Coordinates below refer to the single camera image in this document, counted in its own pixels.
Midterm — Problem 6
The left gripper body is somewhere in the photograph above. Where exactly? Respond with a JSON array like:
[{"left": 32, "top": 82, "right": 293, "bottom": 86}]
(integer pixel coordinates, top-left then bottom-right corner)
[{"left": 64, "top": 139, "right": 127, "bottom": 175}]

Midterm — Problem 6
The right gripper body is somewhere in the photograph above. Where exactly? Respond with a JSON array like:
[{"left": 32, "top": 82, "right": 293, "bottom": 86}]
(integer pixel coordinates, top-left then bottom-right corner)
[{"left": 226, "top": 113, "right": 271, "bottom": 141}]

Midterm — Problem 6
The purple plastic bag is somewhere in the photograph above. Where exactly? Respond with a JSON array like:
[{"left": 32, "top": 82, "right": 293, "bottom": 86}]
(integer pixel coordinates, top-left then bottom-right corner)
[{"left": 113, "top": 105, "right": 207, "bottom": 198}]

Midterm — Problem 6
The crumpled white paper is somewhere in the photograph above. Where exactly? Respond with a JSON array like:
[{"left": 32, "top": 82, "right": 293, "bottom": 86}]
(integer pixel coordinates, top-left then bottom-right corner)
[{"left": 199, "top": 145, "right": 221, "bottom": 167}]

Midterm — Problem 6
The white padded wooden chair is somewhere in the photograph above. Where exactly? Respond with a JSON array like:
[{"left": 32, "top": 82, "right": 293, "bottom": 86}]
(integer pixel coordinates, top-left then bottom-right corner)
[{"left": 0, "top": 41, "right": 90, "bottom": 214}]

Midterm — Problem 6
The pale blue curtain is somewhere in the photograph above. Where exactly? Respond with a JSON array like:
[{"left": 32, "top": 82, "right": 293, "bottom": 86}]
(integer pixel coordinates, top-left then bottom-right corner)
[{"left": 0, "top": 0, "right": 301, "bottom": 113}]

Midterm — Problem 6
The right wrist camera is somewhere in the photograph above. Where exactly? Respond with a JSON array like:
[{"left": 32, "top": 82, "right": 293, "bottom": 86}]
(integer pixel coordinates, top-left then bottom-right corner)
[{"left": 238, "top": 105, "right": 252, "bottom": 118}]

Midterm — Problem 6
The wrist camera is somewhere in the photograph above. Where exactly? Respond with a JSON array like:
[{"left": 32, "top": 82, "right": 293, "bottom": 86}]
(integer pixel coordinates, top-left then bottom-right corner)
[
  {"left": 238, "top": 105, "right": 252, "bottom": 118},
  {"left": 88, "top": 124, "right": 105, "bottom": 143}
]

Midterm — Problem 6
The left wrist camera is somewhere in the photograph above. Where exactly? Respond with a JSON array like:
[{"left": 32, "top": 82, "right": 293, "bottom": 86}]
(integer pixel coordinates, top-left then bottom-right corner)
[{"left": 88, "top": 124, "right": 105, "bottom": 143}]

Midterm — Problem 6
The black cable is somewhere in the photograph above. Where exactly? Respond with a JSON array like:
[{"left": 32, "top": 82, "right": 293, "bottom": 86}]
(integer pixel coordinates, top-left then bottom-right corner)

◆ ◆ ◆

Brief
Only the count is needed: the number of lines in the data that include the word "white".

Response
2